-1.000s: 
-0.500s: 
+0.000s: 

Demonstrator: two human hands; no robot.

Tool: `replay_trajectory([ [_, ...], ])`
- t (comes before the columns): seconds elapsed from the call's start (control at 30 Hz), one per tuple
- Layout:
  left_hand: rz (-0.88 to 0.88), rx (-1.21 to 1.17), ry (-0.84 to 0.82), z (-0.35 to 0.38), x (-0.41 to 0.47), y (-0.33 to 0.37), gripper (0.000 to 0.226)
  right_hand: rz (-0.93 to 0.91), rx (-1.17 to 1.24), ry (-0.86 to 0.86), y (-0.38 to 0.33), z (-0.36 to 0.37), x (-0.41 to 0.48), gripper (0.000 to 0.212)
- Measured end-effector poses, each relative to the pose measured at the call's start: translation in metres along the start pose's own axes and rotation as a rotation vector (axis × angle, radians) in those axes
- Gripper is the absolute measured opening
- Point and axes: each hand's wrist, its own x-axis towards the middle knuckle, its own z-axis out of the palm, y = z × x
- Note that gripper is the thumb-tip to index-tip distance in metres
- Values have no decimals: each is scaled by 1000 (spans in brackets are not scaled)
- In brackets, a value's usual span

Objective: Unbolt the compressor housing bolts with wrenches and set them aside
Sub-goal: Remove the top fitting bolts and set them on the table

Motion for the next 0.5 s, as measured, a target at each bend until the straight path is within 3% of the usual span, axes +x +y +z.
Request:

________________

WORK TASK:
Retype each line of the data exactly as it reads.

ANSWER FOR THIS EXERCISE:
-1.000s: 
-0.500s: 
+0.000s: 

Demonstrator: two human hands; no robot.

Tool: `replay_trajectory([ [_, ...], ])`
- t (comes before the columns): seconds elapsed from the call's start (control at 30 Hz), one per tuple
- Layout:
  left_hand: rz (-0.88 to 0.88), rx (-1.21 to 1.17), ry (-0.84 to 0.82), z (-0.35 to 0.38), x (-0.41 to 0.47), y (-0.33 to 0.37), gripper (0.000 to 0.226)
  right_hand: rz (-0.93 to 0.91), rx (-1.17 to 1.24), ry (-0.86 to 0.86), y (-0.38 to 0.33), z (-0.36 to 0.37), x (-0.41 to 0.48), gripper (0.000 to 0.212)
- Measured end-effector poses, each relative to the pose measured at the call's start: translation in metres along the start pose's own axes and rotation as a rotation vector (axis × angle, radians) in those axes
- Gripper is the absolute measured opening
- Point and axes: each hand's wrist, its own x-axis towards the middle knuckle, its own z-axis out of the palm, y = z × x
- Note that gripper is the thumb-tip to index-tip distance in metres
- Values have no decimals: each is scaled by 1000 (spans in brackets are not scaled)
- In brackets, a value's usual span

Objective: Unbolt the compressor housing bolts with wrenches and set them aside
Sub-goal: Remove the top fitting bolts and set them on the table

Motion for the next 0.5 s, as measured, a target at each bend until the straight path is within 3% of the usual span, axes +x +y +z.
Request:

No additional output is required.